*ABOUT THIS TASK:*
Each line below must be reproduced exactly, though the pictures are to be dropped.

☆ ☆ ☆

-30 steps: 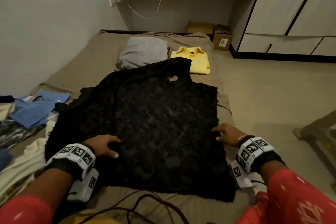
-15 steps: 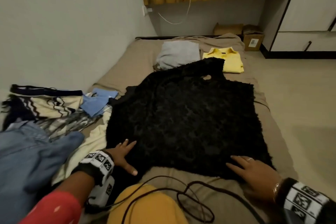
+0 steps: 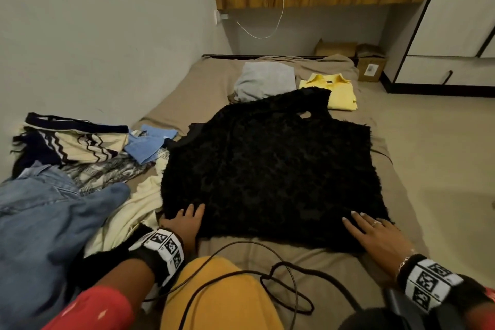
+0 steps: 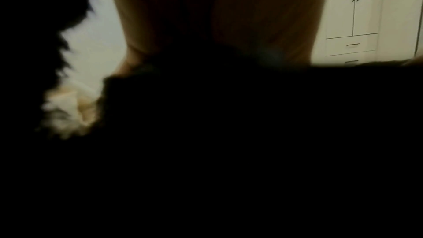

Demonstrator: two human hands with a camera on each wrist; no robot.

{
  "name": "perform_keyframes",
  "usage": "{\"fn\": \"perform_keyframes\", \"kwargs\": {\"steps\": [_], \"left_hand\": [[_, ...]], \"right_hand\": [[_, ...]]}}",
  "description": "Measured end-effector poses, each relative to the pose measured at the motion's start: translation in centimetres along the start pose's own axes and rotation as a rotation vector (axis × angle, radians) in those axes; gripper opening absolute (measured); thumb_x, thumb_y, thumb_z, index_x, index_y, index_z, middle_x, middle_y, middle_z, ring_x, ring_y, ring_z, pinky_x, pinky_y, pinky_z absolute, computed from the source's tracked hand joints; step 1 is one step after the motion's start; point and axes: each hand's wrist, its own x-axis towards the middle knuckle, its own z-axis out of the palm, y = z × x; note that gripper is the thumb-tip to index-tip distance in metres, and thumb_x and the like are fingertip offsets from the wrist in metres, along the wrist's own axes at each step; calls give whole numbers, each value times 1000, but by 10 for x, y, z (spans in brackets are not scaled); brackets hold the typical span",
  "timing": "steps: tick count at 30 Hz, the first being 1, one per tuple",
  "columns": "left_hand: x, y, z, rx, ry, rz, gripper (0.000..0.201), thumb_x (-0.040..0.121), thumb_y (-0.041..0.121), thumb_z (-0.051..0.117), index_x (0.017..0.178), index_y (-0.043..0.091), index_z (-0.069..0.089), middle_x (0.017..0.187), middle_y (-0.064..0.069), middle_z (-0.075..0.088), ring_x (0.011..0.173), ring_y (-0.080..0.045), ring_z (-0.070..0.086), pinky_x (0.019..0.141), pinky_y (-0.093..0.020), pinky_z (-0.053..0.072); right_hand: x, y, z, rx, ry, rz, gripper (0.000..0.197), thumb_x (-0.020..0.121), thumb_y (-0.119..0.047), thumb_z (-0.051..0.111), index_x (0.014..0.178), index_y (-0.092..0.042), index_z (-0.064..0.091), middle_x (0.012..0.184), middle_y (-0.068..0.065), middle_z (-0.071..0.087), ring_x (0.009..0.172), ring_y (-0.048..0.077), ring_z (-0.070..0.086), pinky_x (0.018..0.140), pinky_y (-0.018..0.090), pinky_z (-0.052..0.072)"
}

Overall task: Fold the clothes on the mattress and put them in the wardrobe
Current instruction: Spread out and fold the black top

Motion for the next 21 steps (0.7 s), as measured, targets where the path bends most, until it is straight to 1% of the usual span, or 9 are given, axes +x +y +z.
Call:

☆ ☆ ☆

*RESPONSE TO THIS EXERCISE:*
-30 steps: 
-15 steps: 
+0 steps: 
+0 steps: 

Demonstrator: two human hands with a camera on each wrist; no robot.

{
  "name": "perform_keyframes",
  "usage": "{\"fn\": \"perform_keyframes\", \"kwargs\": {\"steps\": [_], \"left_hand\": [[_, ...]], \"right_hand\": [[_, ...]]}}",
  "description": "Measured end-effector poses, each relative to the pose measured at the motion's start: translation in centimetres along the start pose's own axes and rotation as a rotation vector (axis × angle, radians) in those axes; gripper opening absolute (measured); thumb_x, thumb_y, thumb_z, index_x, index_y, index_z, middle_x, middle_y, middle_z, ring_x, ring_y, ring_z, pinky_x, pinky_y, pinky_z absolute, computed from the source's tracked hand joints; step 1 is one step after the motion's start; point and axes: each hand's wrist, its own x-axis towards the middle knuckle, its own z-axis out of the palm, y = z × x; note that gripper is the thumb-tip to index-tip distance in metres, and thumb_x and the like are fingertip offsets from the wrist in metres, along the wrist's own axes at each step; calls give whole numbers, each value times 1000, but by 10 for x, y, z (spans in brackets are not scaled); brackets hold the typical span",
  "timing": "steps: tick count at 30 Hz, the first being 1, one per tuple",
  "columns": "left_hand: x, y, z, rx, ry, rz, gripper (0.000..0.201), thumb_x (-0.040..0.121), thumb_y (-0.041..0.121), thumb_z (-0.051..0.117), index_x (0.017..0.178), index_y (-0.043..0.091), index_z (-0.069..0.089), middle_x (0.017..0.187), middle_y (-0.064..0.069), middle_z (-0.075..0.088), ring_x (0.011..0.173), ring_y (-0.080..0.045), ring_z (-0.070..0.086), pinky_x (0.019..0.141), pinky_y (-0.093..0.020), pinky_z (-0.053..0.072); right_hand: x, y, z, rx, ry, rz, gripper (0.000..0.197), thumb_x (-0.020..0.121), thumb_y (-0.119..0.047), thumb_z (-0.051..0.111), index_x (0.014..0.178), index_y (-0.092..0.042), index_z (-0.064..0.091), middle_x (0.012..0.184), middle_y (-0.068..0.065), middle_z (-0.071..0.087), ring_x (0.009..0.172), ring_y (-0.048..0.077), ring_z (-0.070..0.086), pinky_x (0.018..0.140), pinky_y (-0.018..0.090), pinky_z (-0.052..0.072)"
}

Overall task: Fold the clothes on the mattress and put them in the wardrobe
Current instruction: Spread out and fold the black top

Motion for the next 21 steps (0.7 s), as measured, targets where the path bends most, until it is straight to 1% of the usual span, or 9 are given, axes +x +y +z.
Call:

The exercise ends with this answer.